**Goal of the exercise**:
The answer must be every line from the listing that holds the string "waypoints".

**Collected data**:
_ _ _ _

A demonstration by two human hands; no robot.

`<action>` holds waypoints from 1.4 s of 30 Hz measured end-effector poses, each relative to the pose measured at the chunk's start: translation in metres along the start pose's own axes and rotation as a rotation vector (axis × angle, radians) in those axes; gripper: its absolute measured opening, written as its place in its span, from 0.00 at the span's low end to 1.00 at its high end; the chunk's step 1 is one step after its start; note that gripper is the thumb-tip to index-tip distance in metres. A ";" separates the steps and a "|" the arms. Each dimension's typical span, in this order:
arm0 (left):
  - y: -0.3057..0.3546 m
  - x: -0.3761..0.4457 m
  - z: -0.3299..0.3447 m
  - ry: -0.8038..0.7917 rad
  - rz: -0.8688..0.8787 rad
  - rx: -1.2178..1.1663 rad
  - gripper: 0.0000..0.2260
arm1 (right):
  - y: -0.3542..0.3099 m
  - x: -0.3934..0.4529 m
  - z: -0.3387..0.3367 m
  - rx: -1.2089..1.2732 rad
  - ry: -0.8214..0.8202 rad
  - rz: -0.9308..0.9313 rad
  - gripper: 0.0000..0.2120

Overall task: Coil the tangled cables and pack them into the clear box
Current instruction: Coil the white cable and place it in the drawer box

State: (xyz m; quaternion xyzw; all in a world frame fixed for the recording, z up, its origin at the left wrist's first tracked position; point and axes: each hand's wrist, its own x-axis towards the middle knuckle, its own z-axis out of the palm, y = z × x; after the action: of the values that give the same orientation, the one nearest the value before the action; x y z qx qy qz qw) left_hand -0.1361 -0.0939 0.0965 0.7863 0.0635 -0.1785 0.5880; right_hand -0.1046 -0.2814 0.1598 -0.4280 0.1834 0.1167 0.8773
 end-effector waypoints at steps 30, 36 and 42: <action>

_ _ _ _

**Solution**:
`<action>` holds waypoints from 1.4 s of 30 Hz measured end-effector poses, each relative to the pose measured at the chunk's start: translation in metres along the start pose's own axes and rotation as a rotation vector (axis × angle, radians) in those axes; gripper: its absolute measured opening, written as its place in its span, from 0.00 at the span's low end to 1.00 at its high end; the chunk's step 1 is one step after its start; note that gripper is the thumb-tip to index-tip distance in metres. A ";" separates the steps and a "|" the arms. Each dimension's typical span, in this order:
 end-effector waypoints at steps 30, 36 and 42: <action>

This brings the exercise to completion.